If you're a movie nut, and moreover an MGM musicals nut who's seen most of the films excerpted in the THAT'S ENTERTAINMENT movies, and you like good speculative fiction, this is definitely going to be down your alley. If however, you have no idea who Eleanor Powell was, and invoking Fred Astaire's name doesn't speed up the heartbeat, forget it: this ain't for you. And if you're one of those Connie Willis fans who only likes the fun & funny books (To Say Nothing of the Dog and Bellwether, etc.) and not the deeply somber ones (Doomsday Book, Lincoln's Dreams, etc.), this is gonna sail right over your head and under your emotional radar. It hit me like a ton of bricks, and is one of my favorite Connie Willis novels.
Romantic Comedy
It takes Willis a long time to write a novel, due to the incredible amount of research that she does for them. Of course, this is also one of the reasons why they are so good. In the early 1990s, her editor had a brilliant idea--why not write shorter novels? Connie, in a rare fit of insanity, agreed. The idea was crazy because she does the same amount of research for a novella as for a novel. If there was a silver lining in this cloud, it is likely the increased amount of shelf space that Willis now takes up with seven different titles instead of four (I'm not counting her new book, nor the collaborations with Cynthia Felice).
There may be another silver lining in that we got three novellas that might otherwise not have existed, and it is a format that Connie excels at, and a format that, rarely, is as financially rewarding. This is the second of the three that I have read (I also commented on Bellwether). It is not a screwball, per se, which is somewhat surprising given that it is about movies. It does, however, contain that signature Willis humor.
Tom is a poor student at the UNC film school, who has to moonlight as a film "editor" to pay his tuition. I have to put editor in quotes, because this is the future, where movies are not made but remade with digitized famous actors. Into this walks Alis, a "face" who confides to Tom that she wants to dance in the movies.

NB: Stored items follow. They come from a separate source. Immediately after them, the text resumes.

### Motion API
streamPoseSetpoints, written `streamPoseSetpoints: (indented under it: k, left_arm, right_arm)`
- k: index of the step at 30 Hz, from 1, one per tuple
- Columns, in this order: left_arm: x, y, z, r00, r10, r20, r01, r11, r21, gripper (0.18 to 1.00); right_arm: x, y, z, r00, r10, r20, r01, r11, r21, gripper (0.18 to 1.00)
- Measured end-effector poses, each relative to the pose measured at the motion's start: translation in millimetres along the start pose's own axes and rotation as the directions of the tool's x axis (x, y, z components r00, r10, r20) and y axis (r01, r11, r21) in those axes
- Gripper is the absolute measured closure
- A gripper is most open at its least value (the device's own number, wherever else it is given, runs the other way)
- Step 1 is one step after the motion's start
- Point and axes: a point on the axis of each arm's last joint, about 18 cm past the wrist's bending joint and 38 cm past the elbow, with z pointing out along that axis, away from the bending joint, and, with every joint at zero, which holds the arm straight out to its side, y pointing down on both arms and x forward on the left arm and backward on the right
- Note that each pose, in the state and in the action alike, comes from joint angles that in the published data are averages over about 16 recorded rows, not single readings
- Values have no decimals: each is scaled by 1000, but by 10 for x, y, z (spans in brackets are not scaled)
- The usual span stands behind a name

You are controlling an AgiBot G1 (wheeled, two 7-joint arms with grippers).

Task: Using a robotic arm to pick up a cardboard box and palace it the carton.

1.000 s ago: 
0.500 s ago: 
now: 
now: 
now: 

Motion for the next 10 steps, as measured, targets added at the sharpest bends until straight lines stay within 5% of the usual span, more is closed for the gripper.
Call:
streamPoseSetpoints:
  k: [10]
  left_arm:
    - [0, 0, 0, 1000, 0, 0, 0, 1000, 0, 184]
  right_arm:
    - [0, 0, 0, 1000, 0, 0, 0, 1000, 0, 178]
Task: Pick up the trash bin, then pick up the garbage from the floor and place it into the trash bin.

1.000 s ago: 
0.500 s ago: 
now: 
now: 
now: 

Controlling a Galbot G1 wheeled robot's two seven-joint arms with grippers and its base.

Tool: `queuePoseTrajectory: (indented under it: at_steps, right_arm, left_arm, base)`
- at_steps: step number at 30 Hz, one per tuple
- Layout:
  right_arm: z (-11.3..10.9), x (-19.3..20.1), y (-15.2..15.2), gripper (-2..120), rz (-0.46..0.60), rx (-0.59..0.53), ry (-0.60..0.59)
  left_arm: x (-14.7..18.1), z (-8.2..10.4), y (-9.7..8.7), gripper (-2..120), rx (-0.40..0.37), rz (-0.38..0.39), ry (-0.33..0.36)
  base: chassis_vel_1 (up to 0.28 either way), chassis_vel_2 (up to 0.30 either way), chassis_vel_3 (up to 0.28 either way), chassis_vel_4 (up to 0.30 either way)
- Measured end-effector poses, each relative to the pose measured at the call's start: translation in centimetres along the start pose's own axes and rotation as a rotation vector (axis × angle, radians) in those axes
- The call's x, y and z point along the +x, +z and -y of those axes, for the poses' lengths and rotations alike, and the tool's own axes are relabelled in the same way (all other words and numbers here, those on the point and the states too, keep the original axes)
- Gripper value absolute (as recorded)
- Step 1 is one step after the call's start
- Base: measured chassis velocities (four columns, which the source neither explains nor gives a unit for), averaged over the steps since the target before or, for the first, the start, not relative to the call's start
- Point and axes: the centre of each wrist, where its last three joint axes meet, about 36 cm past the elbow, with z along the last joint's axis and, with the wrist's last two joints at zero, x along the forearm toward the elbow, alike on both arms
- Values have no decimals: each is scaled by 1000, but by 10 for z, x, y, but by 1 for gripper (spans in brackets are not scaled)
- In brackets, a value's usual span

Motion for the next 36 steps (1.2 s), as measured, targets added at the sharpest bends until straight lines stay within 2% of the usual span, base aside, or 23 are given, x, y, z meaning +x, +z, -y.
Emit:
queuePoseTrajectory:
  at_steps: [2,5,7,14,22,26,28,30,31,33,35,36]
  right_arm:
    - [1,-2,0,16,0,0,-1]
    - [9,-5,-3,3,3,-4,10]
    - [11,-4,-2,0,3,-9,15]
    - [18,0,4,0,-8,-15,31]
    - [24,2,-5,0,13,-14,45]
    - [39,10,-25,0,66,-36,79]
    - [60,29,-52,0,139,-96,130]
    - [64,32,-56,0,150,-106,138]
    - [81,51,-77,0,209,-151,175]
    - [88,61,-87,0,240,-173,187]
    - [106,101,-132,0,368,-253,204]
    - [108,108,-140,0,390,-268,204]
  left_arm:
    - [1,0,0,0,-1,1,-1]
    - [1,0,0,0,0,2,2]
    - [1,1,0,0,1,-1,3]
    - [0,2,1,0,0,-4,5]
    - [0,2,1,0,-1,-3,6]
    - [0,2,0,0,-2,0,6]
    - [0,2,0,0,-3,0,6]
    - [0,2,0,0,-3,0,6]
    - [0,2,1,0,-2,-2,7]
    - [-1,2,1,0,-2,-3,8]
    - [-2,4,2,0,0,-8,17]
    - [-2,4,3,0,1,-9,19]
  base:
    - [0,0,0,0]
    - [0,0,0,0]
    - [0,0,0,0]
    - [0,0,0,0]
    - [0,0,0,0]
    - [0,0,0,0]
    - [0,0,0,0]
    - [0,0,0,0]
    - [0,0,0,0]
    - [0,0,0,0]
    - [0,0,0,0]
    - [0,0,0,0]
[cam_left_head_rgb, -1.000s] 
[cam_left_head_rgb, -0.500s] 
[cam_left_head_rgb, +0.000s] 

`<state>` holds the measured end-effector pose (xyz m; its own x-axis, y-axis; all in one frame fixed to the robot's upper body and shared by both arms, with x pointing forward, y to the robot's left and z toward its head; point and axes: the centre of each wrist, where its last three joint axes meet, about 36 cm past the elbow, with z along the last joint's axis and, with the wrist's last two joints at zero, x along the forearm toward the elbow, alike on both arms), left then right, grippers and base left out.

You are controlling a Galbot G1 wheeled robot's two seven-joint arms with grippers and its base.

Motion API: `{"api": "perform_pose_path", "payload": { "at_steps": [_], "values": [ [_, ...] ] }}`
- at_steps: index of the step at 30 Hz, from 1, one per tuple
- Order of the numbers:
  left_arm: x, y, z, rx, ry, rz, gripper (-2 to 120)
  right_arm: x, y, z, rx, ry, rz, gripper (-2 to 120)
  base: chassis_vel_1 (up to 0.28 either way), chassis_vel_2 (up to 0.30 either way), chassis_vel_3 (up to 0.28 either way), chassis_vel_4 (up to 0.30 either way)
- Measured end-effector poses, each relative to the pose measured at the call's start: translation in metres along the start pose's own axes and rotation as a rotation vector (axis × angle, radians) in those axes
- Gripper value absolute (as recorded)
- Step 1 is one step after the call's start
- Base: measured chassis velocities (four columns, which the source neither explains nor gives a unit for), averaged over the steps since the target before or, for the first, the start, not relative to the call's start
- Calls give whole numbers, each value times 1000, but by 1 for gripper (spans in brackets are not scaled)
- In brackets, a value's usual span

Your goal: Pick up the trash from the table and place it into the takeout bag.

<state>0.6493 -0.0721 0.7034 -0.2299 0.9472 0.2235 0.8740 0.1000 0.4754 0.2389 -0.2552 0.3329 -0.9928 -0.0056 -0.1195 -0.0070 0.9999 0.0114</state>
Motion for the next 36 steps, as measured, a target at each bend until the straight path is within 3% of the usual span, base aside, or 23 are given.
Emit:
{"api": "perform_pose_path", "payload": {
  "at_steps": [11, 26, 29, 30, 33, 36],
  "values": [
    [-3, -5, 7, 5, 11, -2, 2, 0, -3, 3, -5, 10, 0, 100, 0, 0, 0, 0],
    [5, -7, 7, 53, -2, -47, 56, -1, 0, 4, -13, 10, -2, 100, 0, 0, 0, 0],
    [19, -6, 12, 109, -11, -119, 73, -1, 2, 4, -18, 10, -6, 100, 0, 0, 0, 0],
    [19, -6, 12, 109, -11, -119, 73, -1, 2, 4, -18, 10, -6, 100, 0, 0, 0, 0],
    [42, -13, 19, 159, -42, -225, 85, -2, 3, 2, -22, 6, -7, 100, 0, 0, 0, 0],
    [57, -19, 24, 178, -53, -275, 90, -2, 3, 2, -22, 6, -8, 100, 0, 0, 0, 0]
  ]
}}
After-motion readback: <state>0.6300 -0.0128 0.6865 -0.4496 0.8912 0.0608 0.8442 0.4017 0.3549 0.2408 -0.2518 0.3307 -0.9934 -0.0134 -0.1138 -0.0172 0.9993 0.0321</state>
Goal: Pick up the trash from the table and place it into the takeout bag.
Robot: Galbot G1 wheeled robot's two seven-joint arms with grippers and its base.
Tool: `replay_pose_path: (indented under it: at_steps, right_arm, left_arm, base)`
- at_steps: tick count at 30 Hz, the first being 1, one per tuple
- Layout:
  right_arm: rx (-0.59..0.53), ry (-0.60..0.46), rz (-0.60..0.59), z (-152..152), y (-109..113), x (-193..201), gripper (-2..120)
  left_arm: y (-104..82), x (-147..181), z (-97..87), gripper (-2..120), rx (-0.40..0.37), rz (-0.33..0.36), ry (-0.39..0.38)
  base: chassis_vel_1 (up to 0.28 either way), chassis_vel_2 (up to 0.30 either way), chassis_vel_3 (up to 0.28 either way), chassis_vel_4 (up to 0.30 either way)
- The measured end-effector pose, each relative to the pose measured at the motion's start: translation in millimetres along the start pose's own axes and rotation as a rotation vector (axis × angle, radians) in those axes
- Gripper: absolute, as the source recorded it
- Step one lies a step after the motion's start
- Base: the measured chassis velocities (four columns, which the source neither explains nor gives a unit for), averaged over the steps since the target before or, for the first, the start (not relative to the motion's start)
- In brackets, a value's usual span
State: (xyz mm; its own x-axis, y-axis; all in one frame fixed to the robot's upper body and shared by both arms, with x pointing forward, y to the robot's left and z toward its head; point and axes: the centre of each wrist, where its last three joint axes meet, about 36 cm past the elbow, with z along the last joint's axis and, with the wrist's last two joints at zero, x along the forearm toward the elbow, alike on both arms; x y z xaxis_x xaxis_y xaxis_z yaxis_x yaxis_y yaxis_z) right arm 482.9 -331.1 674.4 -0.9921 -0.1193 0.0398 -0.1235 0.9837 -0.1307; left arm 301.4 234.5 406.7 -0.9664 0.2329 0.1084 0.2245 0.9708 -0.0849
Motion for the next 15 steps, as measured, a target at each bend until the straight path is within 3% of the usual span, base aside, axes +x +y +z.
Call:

Like many of Connie's stories, this one plays with the concept of time-travel, although the one-way trip into film nostalgia here is an unusual twist. If this was made into a film, the likely category it would fall into is romantic comedy, although comedy and tear-jerker aspects are there. Think of it as Willis' Jerry Maguire.
Not the author's best
Unfortunately, Willis does not quite manage her usual blend of vivid characters and phenomenal insight in this novel. She probably would have been wiser to condense her plot into a short story--it could have made an excellent one, but for a few other problems.
She develops her characters only to a limited extent, an unusual tactic for Willis that she may have intended to tie in to the superficial movie world of "faces." Even so, as I read, I ended up caring very little about what happened to the primary characters themselves. The narrator Tom's actions are haphazard and seem to lack a unifying emotion, and his relationship with Alis contains so very little that I had trouble understanding what reason she had for becoming angry with him at all.
In addition, the majority of the profanity did not contribute in any way, rendering it annoyingly gratuitous.
And, finally, I confess I failed to detect a viable theme. The closest contender I saw would go something like: "Don't let anything, even impossibility itself, stop you from doing what you want to." Since that statement says nothing proactive about the human condition, I doubt it is the one Willis had in mind; still, it was all I could find.
I finished reading the book solely because I am a confirmed Willis fan. If I decide to read it again, I probably will change my mind and re-read _To Say Nothing of the Dog_ or _Bellwether_.